**PROBLEM STATEMENT:**
Return every line of the data below exactly, but do not include the images.

Data items:
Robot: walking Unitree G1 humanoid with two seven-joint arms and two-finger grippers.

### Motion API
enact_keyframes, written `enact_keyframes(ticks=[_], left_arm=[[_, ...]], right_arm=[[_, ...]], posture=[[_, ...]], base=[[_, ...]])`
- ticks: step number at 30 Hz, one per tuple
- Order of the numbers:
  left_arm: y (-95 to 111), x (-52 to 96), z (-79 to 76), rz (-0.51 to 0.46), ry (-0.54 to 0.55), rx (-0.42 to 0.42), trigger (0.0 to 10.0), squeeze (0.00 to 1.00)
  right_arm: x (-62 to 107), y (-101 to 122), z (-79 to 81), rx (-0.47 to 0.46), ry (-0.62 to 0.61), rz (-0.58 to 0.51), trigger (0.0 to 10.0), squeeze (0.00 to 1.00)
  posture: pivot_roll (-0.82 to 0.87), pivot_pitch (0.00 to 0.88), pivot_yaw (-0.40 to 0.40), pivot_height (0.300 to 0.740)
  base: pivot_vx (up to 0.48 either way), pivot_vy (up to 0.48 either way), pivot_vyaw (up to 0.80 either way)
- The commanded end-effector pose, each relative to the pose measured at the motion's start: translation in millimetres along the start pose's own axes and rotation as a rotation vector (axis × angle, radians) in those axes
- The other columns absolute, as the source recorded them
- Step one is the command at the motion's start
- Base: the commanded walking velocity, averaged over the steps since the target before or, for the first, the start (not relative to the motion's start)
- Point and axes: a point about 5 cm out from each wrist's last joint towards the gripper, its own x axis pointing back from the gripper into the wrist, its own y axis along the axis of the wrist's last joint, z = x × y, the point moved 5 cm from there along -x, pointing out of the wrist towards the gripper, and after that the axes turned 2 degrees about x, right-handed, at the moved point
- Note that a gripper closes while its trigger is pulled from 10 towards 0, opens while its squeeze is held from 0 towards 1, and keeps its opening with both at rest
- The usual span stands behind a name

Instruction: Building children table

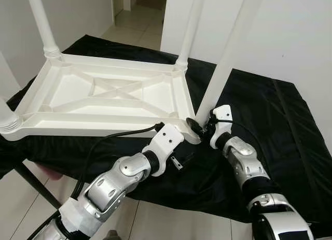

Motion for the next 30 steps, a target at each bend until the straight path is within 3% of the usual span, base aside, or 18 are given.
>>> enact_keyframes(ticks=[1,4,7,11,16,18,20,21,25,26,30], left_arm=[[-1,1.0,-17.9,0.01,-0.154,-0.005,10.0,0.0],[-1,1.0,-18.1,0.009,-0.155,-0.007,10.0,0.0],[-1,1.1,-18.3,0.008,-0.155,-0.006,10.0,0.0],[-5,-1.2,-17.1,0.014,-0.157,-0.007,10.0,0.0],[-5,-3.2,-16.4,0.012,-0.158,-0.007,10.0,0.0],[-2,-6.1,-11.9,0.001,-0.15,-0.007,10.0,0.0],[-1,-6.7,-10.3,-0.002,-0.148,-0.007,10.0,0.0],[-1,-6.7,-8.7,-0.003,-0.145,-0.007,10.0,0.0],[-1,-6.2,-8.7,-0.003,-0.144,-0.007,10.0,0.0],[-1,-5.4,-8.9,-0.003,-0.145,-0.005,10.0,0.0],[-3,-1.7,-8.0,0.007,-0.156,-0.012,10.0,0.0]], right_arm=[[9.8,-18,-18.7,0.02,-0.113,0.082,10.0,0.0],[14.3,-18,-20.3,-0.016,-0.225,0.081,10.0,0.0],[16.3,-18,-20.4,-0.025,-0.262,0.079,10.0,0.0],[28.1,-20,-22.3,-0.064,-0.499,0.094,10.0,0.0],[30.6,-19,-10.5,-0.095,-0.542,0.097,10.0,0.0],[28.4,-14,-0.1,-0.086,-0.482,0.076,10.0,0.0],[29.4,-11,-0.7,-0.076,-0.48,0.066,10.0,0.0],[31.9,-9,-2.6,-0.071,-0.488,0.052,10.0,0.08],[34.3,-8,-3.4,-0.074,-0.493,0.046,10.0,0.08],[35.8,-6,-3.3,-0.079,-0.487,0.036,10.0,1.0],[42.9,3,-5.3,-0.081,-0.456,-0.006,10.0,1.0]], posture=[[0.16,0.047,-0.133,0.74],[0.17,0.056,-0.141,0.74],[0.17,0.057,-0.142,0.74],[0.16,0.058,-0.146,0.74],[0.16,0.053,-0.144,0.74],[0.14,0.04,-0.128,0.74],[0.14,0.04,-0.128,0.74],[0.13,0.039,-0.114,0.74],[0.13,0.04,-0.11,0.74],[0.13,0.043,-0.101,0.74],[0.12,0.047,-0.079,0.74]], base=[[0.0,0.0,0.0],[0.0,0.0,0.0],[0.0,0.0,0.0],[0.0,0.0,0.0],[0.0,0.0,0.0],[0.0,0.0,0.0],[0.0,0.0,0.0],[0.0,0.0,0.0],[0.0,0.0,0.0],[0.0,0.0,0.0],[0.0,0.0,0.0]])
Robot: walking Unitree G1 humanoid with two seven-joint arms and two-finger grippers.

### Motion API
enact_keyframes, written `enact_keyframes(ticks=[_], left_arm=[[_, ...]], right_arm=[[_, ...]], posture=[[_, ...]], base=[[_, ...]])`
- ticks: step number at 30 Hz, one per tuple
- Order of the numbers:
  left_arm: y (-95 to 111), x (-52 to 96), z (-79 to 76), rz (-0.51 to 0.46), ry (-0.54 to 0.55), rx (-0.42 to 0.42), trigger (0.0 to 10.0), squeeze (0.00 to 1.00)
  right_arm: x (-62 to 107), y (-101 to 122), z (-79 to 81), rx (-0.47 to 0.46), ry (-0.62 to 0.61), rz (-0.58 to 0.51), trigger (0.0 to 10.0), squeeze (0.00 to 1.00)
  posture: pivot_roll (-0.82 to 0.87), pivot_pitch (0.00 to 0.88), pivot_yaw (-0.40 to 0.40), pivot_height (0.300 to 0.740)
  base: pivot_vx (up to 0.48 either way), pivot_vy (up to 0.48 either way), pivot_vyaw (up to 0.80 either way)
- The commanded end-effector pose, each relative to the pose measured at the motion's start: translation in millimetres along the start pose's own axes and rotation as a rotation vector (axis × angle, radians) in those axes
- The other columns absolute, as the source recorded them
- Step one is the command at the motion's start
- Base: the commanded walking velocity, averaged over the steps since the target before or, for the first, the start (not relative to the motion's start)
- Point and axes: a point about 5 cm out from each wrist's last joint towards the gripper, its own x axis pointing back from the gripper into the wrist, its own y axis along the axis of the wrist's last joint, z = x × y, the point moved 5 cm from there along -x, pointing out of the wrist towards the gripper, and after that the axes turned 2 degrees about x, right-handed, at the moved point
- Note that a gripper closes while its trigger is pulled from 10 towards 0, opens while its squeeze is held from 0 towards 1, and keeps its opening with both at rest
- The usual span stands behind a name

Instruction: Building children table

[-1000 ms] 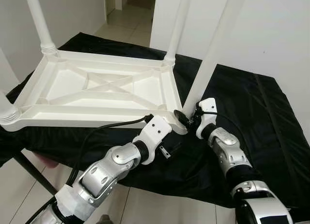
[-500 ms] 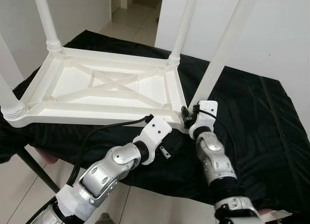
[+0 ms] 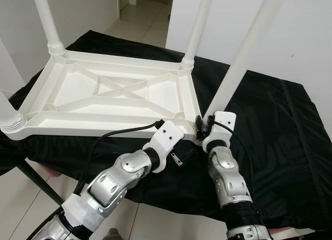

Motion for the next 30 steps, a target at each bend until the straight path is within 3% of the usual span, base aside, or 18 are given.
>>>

**WRITTEN ANSWER:**
Robot: walking Unitree G1 humanoid with two seven-joint arms and two-finger grippers.

### Motion API
enact_keyframes, written `enact_keyframes(ticks=[_], left_arm=[[_, ...]], right_arm=[[_, ...]], posture=[[_, ...]], base=[[_, ...]])`
- ticks: step number at 30 Hz, one per tuple
- Order of the numbers:
  left_arm: y (-95 to 111), x (-52 to 96), z (-79 to 76), rz (-0.51 to 0.46), ry (-0.54 to 0.55), rx (-0.42 to 0.42), trigger (0.0 to 10.0), squeeze (0.00 to 1.00)
  right_arm: x (-62 to 107), y (-101 to 122), z (-79 to 81), rx (-0.47 to 0.46), ry (-0.62 to 0.61), rz (-0.58 to 0.51), trigger (0.0 to 10.0), squeeze (0.00 to 1.00)
  posture: pivot_roll (-0.82 to 0.87), pivot_pitch (0.00 to 0.88), pivot_yaw (-0.40 to 0.40), pivot_height (0.300 to 0.740)
  base: pivot_vx (up to 0.48 either way), pivot_vy (up to 0.48 either way), pivot_vyaw (up to 0.80 either way)
- The commanded end-effector pose, each relative to the pose measured at the motion's start: translation in millimetres along the start pose's own axes and rotation as a rotation vector (axis × angle, radians) in those axes
- The other columns absolute, as the source recorded them
- Step one is the command at the motion's start
- Base: the commanded walking velocity, averaged over the steps since the target before or, for the first, the start (not relative to the motion's start)
- Point and axes: a point about 5 cm out from each wrist's last joint towards the gripper, its own x axis pointing back from the gripper into the wrist, its own y axis along the axis of the wrist's last joint, z = x × y, the point moved 5 cm from there along -x, pointing out of the wrist towards the gripper, and after that the axes turned 2 degrees about x, right-handed, at the moved point
- Note that a gripper closes while its trigger is pulled from 10 towards 0, opens while its squeeze is held from 0 towards 1, and keeps its opening with both at rest
- The usual span stands behind a name

Instruction: Building children table


Motion for the next 30 steps, a target at each bend until the straight path is within 3% of the usual span, base aside, or 18 are given.
>>> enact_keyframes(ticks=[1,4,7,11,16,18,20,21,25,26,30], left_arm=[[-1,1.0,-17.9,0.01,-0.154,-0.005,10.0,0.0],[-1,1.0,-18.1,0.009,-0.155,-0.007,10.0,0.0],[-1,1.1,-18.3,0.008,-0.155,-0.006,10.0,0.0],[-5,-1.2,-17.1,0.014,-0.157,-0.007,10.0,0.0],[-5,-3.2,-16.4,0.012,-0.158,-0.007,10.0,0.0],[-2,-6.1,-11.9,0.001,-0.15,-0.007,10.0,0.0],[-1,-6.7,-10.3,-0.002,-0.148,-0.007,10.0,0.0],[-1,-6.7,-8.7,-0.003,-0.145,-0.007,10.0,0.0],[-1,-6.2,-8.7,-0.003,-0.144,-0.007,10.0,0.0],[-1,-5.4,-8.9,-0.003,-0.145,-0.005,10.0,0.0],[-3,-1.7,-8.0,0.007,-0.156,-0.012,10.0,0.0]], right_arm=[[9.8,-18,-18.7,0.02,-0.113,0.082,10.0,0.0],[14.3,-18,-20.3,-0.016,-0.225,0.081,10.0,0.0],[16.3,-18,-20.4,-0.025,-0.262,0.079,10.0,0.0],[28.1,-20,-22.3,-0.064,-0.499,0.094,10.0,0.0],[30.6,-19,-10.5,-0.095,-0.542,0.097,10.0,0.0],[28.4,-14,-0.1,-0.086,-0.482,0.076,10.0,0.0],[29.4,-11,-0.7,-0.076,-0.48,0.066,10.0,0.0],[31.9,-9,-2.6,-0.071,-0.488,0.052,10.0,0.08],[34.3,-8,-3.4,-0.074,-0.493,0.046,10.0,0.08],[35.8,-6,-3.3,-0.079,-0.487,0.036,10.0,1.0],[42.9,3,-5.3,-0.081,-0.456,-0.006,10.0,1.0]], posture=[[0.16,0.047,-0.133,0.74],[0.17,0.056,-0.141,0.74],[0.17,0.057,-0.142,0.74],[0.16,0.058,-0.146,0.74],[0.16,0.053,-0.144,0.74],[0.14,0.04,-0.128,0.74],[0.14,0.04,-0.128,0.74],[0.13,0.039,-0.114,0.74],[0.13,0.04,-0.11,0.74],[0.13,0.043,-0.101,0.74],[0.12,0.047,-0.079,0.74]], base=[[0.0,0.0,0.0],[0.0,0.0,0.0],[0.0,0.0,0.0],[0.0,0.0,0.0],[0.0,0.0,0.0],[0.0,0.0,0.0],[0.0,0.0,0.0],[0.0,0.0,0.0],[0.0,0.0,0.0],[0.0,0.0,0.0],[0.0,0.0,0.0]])
Robot: walking Unitree G1 humanoid with two seven-joint arms and two-finger grippers.

### Motion API
enact_keyframes, written `enact_keyframes(ticks=[_], left_arm=[[_, ...]], right_arm=[[_, ...]], posture=[[_, ...]], base=[[_, ...]])`
- ticks: step number at 30 Hz, one per tuple
- Order of the numbers:
  left_arm: y (-95 to 111), x (-52 to 96), z (-79 to 76), rz (-0.51 to 0.46), ry (-0.54 to 0.55), rx (-0.42 to 0.42), trigger (0.0 to 10.0), squeeze (0.00 to 1.00)
  right_arm: x (-62 to 107), y (-101 to 122), z (-79 to 81), rx (-0.47 to 0.46), ry (-0.62 to 0.61), rz (-0.58 to 0.51), trigger (0.0 to 10.0), squeeze (0.00 to 1.00)
  posture: pivot_roll (-0.82 to 0.87), pivot_pitch (0.00 to 0.88), pivot_yaw (-0.40 to 0.40), pivot_height (0.300 to 0.740)
  base: pivot_vx (up to 0.48 either way), pivot_vy (up to 0.48 either way), pivot_vyaw (up to 0.80 either way)
- The commanded end-effector pose, each relative to the pose measured at the motion's start: translation in millimetres along the start pose's own axes and rotation as a rotation vector (axis × angle, radians) in those axes
- The other columns absolute, as the source recorded them
- Step one is the command at the motion's start
- Base: the commanded walking velocity, averaged over the steps since the target before or, for the first, the start (not relative to the motion's start)
- Point and axes: a point about 5 cm out from each wrist's last joint towards the gripper, its own x axis pointing back from the gripper into the wrist, its own y axis along the axis of the wrist's last joint, z = x × y, the point moved 5 cm from there along -x, pointing out of the wrist towards the gripper, and after that the axes turned 2 degrees about x, right-handed, at the moved point
- Note that a gripper closes while its trigger is pulled from 10 towards 0, opens while its squeeze is held from 0 towards 1, and keeps its opening with both at rest
- The usual span stands behind a name

Instruction: Building children table

[-1000 ms] 
[-500 ms] 
[+0 ms] 

Motion for the next 30 steps, a target at each bend until the straight path is within 3% of the usual span, base aside, or 18 are given.
>>>

The required output has been given.